AIM OF THE EXERCISE — Output the first line below and each one after it, exactly, up to and including the line holding "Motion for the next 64". Pictures should not be copied.

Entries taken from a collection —
[Start of Attachment]
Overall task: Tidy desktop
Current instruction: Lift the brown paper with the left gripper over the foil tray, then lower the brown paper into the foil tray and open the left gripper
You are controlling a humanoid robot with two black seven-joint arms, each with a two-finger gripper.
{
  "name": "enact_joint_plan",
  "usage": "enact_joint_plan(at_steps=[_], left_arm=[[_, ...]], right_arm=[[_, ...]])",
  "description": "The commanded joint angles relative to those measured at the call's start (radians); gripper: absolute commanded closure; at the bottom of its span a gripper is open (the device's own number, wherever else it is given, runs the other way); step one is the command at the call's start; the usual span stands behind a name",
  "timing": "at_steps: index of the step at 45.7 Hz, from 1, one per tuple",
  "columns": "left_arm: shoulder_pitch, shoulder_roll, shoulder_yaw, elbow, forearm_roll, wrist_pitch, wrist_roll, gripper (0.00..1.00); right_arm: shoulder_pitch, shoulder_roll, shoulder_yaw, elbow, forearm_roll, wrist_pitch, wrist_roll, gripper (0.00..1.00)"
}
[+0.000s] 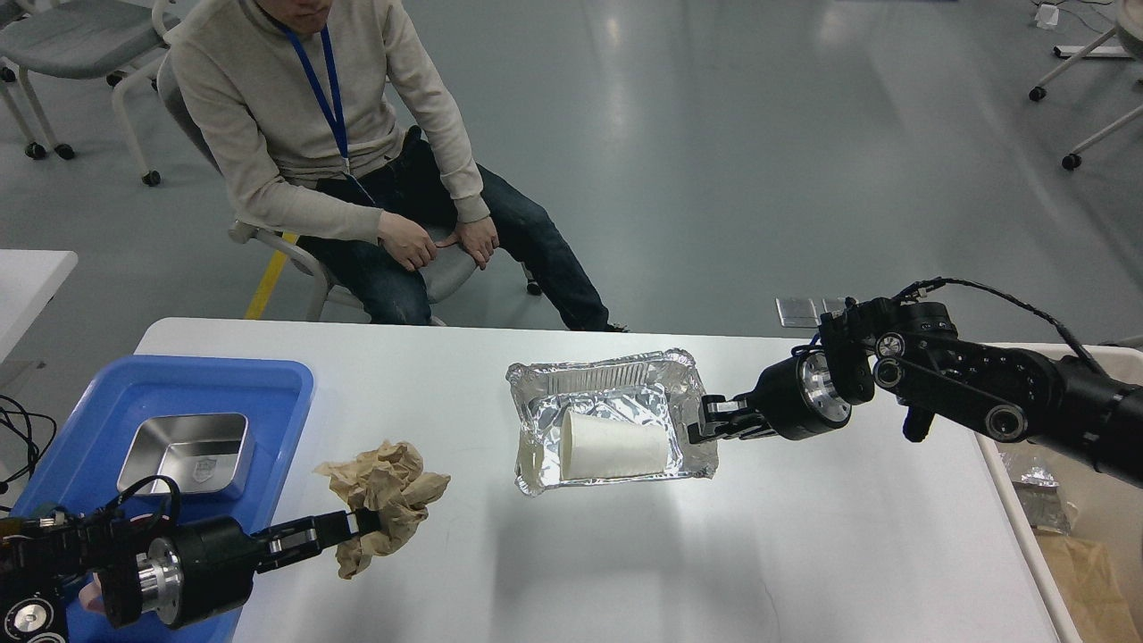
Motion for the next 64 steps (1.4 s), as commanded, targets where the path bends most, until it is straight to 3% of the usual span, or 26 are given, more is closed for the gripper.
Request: enact_joint_plan(at_steps=[1,9,20,33,53,64], left_arm=[[-0.003,0.019,-0.048,-0.017,-0.002,-0.001,-0.011,0.99],[-0.086,-0.007,-0.184,-0.01,-0.06,-0.084,0.0,0.99],[-0.311,-0.145,-0.174,0.11,-0.077,-0.11,0.023,0.98],[-0.469,-0.364,0.067,0.286,-0.064,-0.133,0.023,0.97],[-0.574,-0.589,0.171,0.489,-0.061,-0.144,0.023,0.96],[-0.66,-0.636,0.28,0.552,-0.051,-0.138,0.026,0.96]], right_arm=[[-0.001,0.001,-0.001,-0.002,0.0,0.0,0.0,1.0],[-0.001,0.006,-0.003,0.001,0.0,0.002,0.0,1.0],[0.005,0.023,-0.011,0.003,0.0,0.002,0.0,1.0],[0.017,0.035,-0.012,0.003,0.0,0.006,0.0,1.0],[0.017,0.036,-0.011,0.018,0.0,0.005,0.0,1.0],[0.014,0.03,-0.011,0.026,0.0,0.005,0.0,1.0]])
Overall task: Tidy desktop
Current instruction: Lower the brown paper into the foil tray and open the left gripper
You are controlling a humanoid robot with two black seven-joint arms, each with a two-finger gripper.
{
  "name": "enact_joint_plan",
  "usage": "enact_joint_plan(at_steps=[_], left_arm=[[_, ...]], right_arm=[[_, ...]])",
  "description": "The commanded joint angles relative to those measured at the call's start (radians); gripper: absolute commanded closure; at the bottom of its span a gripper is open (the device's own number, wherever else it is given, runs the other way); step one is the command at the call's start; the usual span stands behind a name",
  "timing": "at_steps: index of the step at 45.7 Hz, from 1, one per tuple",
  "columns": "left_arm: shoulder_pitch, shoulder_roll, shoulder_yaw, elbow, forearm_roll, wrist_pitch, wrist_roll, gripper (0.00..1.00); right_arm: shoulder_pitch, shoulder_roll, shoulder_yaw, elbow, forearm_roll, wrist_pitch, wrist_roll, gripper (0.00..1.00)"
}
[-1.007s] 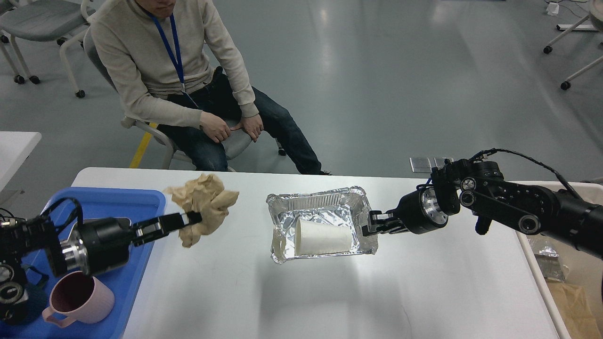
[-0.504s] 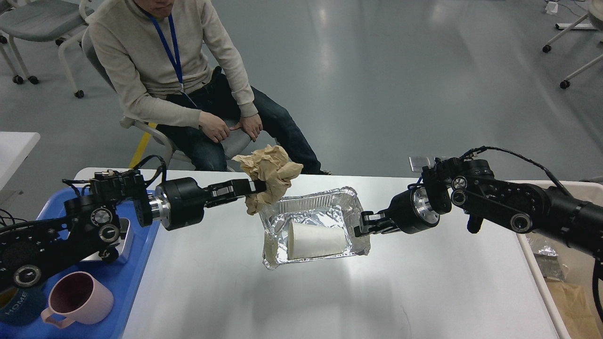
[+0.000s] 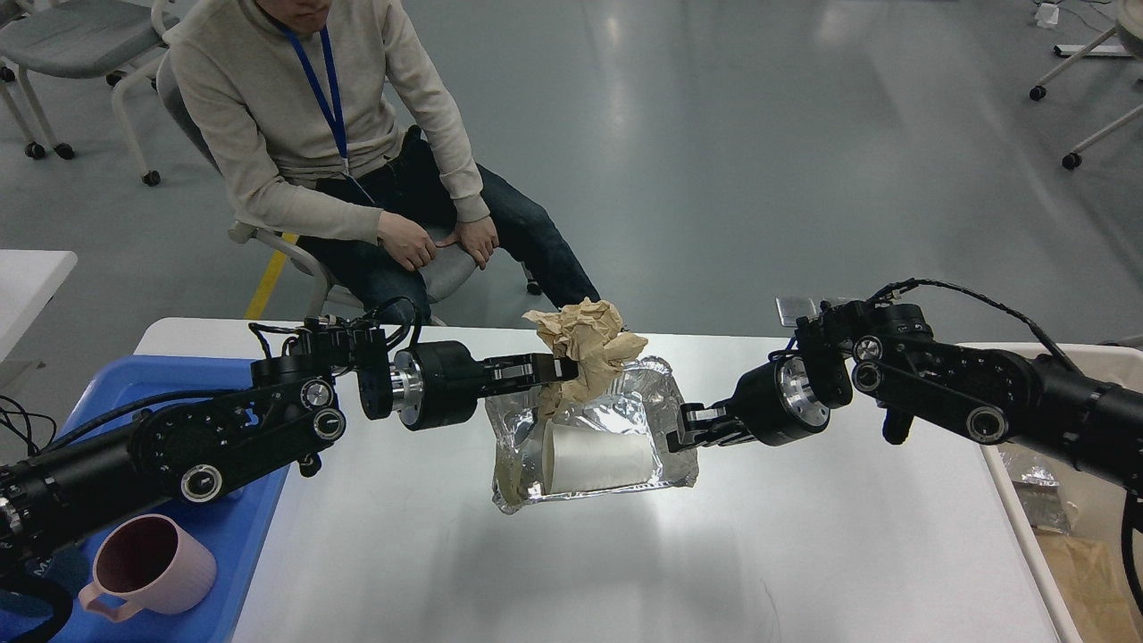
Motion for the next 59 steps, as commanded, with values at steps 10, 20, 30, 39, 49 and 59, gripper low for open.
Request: enact_joint_plan(at_steps=[10,20,30,39,49,59], left_arm=[[-0.047,-0.014,0.088,0.031,0.127,0.016,0.006,0.96],[-0.05,-0.014,0.088,0.031,0.158,0.028,-0.004,0.96],[-0.055,-0.015,0.087,0.031,0.153,0.024,-0.009,0.52],[-0.075,-0.021,0.096,0.033,0.158,0.016,-0.011,0.2],[-0.115,-0.047,0.16,0.041,0.16,0.022,-0.032,0.19],[-0.124,-0.069,0.153,0.045,0.138,0.027,-0.06,0.19]], right_arm=[[-0.001,-0.002,0.0,0.007,0.0,0.0,0.0,1.0],[-0.001,-0.002,0.0,0.007,-0.002,0.0,0.0,1.0],[-0.001,-0.002,0.002,0.007,-0.002,0.0,0.0,1.0],[0.0,-0.002,0.005,0.007,0.0,0.0,0.0,1.0],[0.002,-0.002,0.006,0.007,0.0,0.0,0.0,1.0],[0.002,-0.003,0.011,0.004,-0.002,0.0,0.001,1.0]])
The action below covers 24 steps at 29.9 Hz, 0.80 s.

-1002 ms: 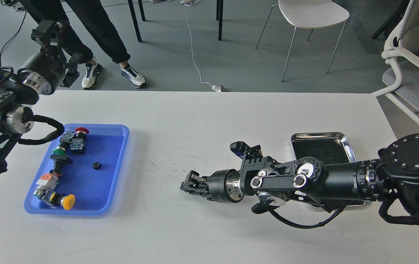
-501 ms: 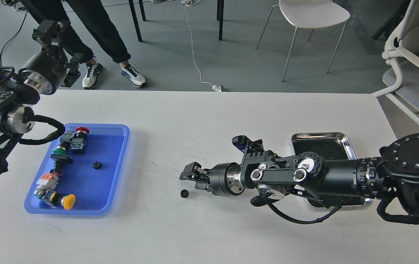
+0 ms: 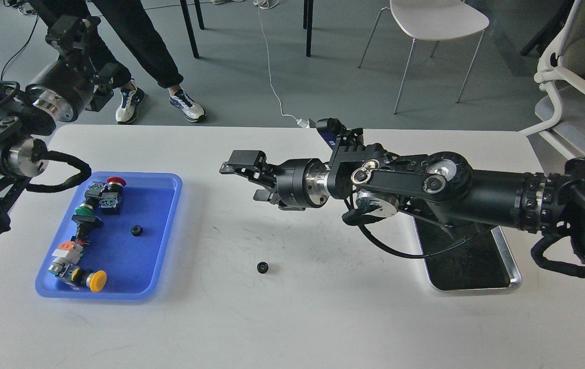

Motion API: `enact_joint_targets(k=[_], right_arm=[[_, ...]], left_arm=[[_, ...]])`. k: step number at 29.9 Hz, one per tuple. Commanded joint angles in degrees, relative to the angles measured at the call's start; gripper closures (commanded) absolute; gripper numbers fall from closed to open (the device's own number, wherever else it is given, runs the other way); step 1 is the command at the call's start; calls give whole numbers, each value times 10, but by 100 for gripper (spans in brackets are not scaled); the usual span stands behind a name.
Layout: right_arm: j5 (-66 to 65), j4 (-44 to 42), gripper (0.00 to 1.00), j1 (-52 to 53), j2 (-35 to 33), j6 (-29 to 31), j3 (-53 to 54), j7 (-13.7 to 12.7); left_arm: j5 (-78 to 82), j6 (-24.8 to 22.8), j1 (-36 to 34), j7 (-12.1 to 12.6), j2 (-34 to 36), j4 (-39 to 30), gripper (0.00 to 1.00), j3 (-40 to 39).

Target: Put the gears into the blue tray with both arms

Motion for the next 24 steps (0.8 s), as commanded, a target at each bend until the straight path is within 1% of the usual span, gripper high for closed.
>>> enact_joint_targets(k=[1, 5, 8, 10, 12, 14, 16, 19, 24], right_arm=[[0, 1, 3, -38, -115, 0, 98, 0], [0, -3, 3, -138, -196, -3, 277, 1], [1, -4, 3, -240, -242, -3, 429, 1], [10, -5, 3, -310, -249, -2, 525, 1], [34, -5, 3, -372, -251, 4, 606, 1], [68, -3, 3, -429, -251, 23, 680, 2], [101, -3, 3, -472, -250, 55, 723, 2], [146, -1, 3, -522, -251, 92, 757, 2], [171, 3, 3, -580, -250, 185, 774, 21]], left_arm=[[1, 0, -10, 3, -2, 0, 3, 3], [14, 0, -24, 5, -6, -5, 3, 6], [36, 0, -30, 6, -6, -31, 3, 7], [59, 0, -30, 11, -6, -55, 3, 7], [87, 0, -30, 20, -6, -83, 3, 6], [129, 0, -30, 29, -5, -122, 3, 6], [174, 0, -26, 30, -3, -164, 3, 7], [256, 0, -22, 30, 4, -227, 3, 15], [481, 7, -12, 20, 29, -309, 3, 71]])
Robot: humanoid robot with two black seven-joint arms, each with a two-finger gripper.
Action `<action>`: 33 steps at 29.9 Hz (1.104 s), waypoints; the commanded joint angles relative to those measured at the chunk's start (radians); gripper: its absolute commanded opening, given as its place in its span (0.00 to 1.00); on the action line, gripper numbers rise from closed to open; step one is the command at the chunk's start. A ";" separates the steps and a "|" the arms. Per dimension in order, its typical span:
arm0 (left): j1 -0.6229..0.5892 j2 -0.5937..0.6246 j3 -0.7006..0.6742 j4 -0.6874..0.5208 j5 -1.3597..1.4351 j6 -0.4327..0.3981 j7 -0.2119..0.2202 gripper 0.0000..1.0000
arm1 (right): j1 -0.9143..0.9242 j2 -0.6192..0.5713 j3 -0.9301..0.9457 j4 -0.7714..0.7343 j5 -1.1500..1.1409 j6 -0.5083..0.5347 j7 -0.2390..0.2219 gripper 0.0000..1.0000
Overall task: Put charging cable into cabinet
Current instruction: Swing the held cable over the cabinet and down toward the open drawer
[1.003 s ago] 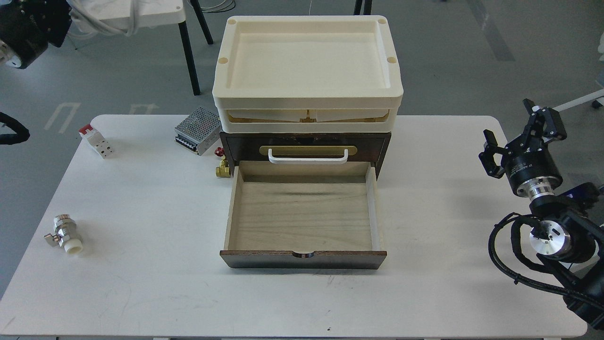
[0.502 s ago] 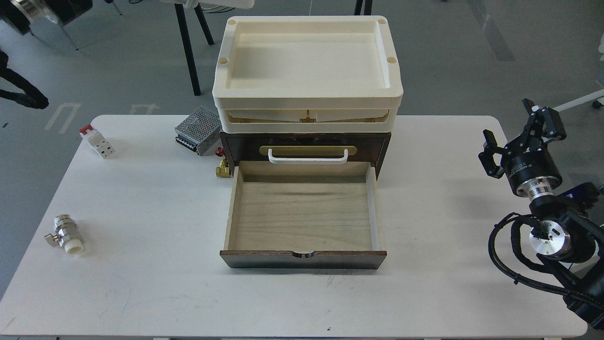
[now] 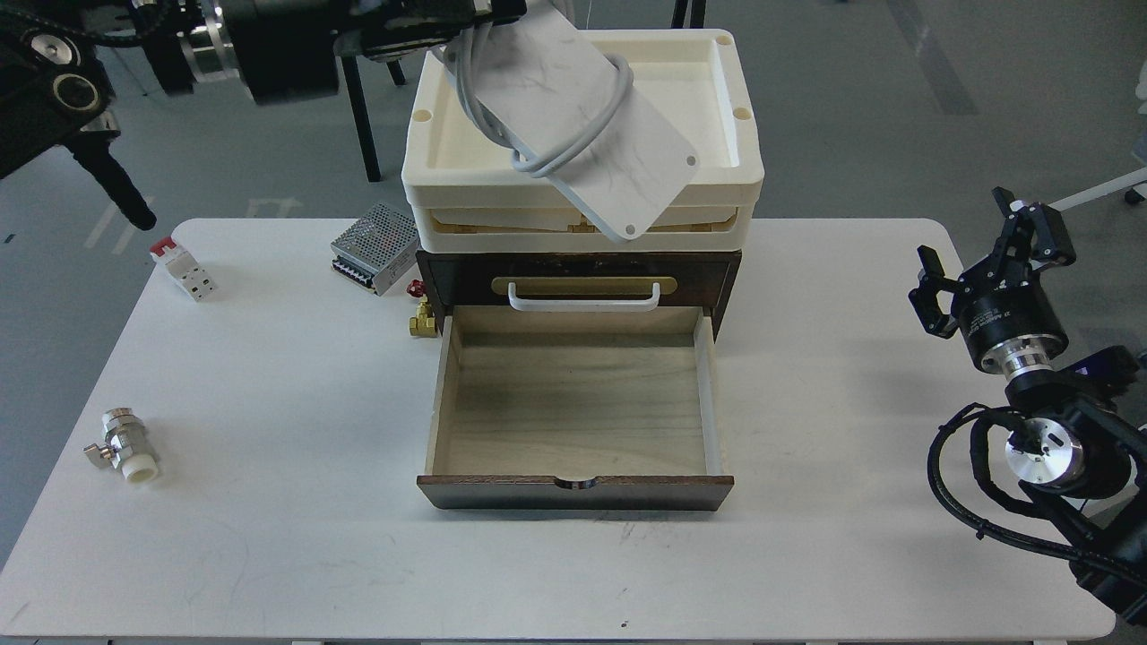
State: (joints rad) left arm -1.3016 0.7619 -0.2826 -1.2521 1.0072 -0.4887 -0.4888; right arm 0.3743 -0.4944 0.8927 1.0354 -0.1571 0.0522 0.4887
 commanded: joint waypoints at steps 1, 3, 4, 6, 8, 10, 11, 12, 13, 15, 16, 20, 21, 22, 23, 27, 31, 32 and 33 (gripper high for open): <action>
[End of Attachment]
SOLUTION TO THIS TASK —
Overall task: Tidy desktop
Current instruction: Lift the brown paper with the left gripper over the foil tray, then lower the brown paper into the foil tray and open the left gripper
You are controlling a humanoid robot with two black seven-joint arms, each with a two-finger gripper.
{
  "name": "enact_joint_plan",
  "usage": "enact_joint_plan(at_steps=[_], left_arm=[[_, ...]], right_arm=[[_, ...]])",
  "description": "The commanded joint angles relative to those measured at the call's start (radians); gripper: absolute commanded closure; at the bottom of its span a gripper is open (the device's own number, wherever else it is given, runs the other way); step one is the command at the call's start; the usual span stands behind a name",
  "timing": "at_steps: index of the step at 45.7 Hz, from 1, one per tuple",
  "columns": "left_arm: shoulder_pitch, shoulder_roll, shoulder_yaw, elbow, forearm_roll, wrist_pitch, wrist_roll, gripper (0.00..1.00); right_arm: shoulder_pitch, shoulder_roll, shoulder_yaw, elbow, forearm_roll, wrist_pitch, wrist_roll, gripper (0.00..1.00)"
}
[+0.000s] 
Motion for the next 64 steps (1.4 s), as commanded, targets where the path bends most, until it is straight to 3% of the usual span, or 26 are given, more is closed for the gripper.

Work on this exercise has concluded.